Your task
Repeat exactly the lines beginning at the one that contains "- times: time" and running to the end of the material. Omit the pictures.
━━ Dataset extract ━━
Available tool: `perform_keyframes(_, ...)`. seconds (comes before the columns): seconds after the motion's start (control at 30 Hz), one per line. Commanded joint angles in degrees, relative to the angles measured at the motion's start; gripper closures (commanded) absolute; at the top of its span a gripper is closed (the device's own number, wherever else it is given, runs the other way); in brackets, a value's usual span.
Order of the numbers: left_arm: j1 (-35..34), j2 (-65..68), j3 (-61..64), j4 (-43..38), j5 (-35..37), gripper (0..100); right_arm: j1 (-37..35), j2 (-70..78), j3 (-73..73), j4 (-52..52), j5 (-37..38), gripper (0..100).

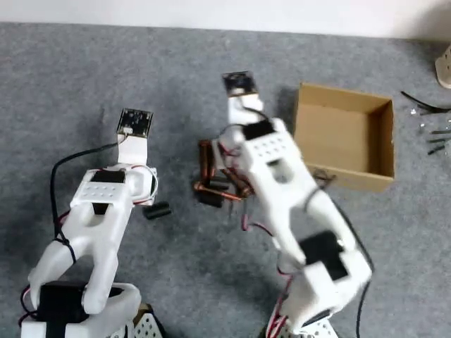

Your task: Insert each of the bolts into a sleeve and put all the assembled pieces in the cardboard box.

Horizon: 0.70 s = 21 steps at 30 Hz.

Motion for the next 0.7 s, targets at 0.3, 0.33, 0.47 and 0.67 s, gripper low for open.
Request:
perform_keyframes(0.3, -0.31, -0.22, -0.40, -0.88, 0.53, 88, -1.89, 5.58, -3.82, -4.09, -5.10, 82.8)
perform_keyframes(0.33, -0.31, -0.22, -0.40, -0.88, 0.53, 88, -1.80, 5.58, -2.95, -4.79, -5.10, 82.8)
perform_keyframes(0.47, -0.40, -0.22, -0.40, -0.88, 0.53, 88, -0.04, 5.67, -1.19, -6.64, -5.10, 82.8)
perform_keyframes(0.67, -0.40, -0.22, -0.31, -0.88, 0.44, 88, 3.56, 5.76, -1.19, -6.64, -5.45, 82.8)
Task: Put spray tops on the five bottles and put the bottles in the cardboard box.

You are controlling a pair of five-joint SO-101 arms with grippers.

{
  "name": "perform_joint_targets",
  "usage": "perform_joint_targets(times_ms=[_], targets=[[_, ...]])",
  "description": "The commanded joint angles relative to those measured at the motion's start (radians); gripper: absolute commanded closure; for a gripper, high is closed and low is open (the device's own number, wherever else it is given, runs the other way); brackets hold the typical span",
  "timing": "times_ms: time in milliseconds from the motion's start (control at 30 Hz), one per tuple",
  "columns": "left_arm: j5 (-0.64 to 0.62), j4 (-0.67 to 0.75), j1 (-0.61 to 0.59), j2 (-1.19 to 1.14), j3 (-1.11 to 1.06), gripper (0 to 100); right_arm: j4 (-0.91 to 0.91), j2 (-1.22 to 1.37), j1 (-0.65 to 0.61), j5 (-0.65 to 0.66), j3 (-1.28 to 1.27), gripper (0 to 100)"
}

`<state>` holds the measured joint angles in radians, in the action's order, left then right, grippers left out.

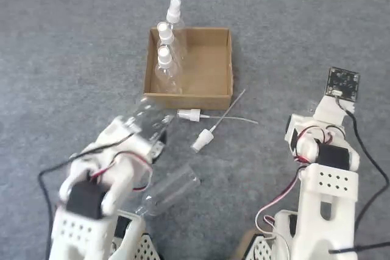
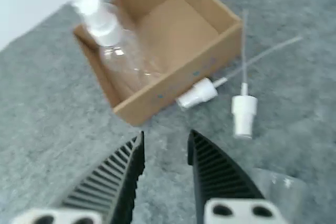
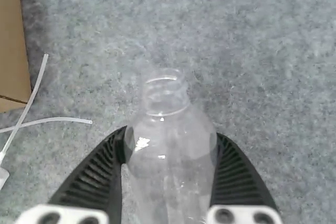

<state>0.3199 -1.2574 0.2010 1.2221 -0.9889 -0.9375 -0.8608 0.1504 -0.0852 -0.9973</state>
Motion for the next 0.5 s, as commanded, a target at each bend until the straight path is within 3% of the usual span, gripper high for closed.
perform_joint_targets(times_ms=[0, 233, 467], targets=[[0.006, 0.003, 0.066, -0.184, 0.101, 82, 0.022, -0.038, 0.013, -0.011, 0.017, 92.3], [-0.002, 0.003, 0.206, -0.483, 0.231, 82, 0.022, -0.036, 0.013, -0.011, 0.017, 92.3], [-0.072, 0.003, 0.250, -0.761, 0.390, 82, 0.022, -0.039, 0.016, -0.011, 0.017, 92.3]])
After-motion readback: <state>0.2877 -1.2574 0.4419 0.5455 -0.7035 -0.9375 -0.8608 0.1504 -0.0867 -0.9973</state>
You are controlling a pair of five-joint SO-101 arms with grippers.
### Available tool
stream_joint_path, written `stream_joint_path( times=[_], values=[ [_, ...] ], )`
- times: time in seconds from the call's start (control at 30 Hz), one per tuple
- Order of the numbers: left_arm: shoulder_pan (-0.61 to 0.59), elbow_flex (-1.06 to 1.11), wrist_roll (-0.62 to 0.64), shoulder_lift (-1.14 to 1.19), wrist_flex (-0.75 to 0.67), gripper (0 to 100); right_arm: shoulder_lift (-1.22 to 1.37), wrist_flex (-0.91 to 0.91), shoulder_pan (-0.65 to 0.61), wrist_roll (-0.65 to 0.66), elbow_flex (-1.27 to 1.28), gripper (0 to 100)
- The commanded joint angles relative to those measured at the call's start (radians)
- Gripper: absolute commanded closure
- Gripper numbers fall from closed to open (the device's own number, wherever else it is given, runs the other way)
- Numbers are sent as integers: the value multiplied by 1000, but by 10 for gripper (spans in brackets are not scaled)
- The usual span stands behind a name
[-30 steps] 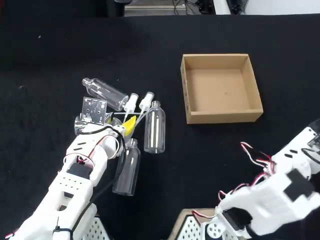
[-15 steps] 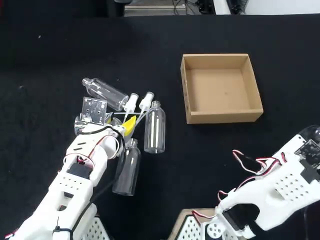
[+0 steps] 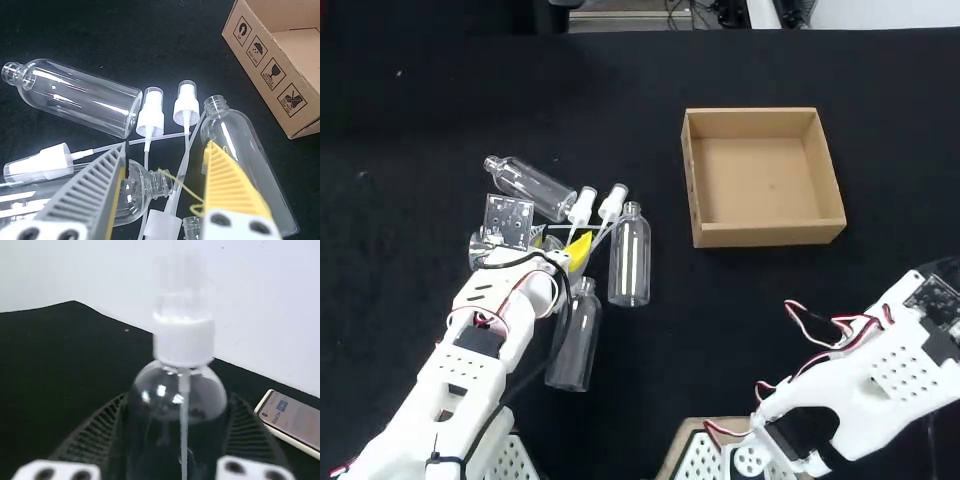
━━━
Written answer
- times: time in seconds from the call's start (control at 30 Hz), one per tuple
- Order of the numbers: left_arm: shoulder_pan (-0.61 to 0.59), elbow_flex (-1.06 to 1.11), wrist_roll (-0.62 to 0.64), shoulder_lift (-1.14 to 1.19), wrist_flex (-0.75 to 0.67), gripper (0 to 100); right_arm: shoulder_lift (-1.22 to 1.37), wrist_flex (-0.91 to 0.91), shoulder_pan (-0.65 to 0.61), wrist_roll (-0.65 to 0.66), elbow_flex (-1.27 to 1.28), gripper (0 to 100)
- The commanded joint angles relative to those measured at the call's start (radians)
- Gripper: absolute commanded closure
- Gripper numbers fall from closed to open (the device's own number, wherever else it is given, runs the other way)
- Numbers are sent as integers: the value multiplied by 1000, but by 10 for gripper (spans in brackets are not scaled)
- The usual span stands behind a name
[-30 steps] 
[-15 steps] 
[+0 steps] 

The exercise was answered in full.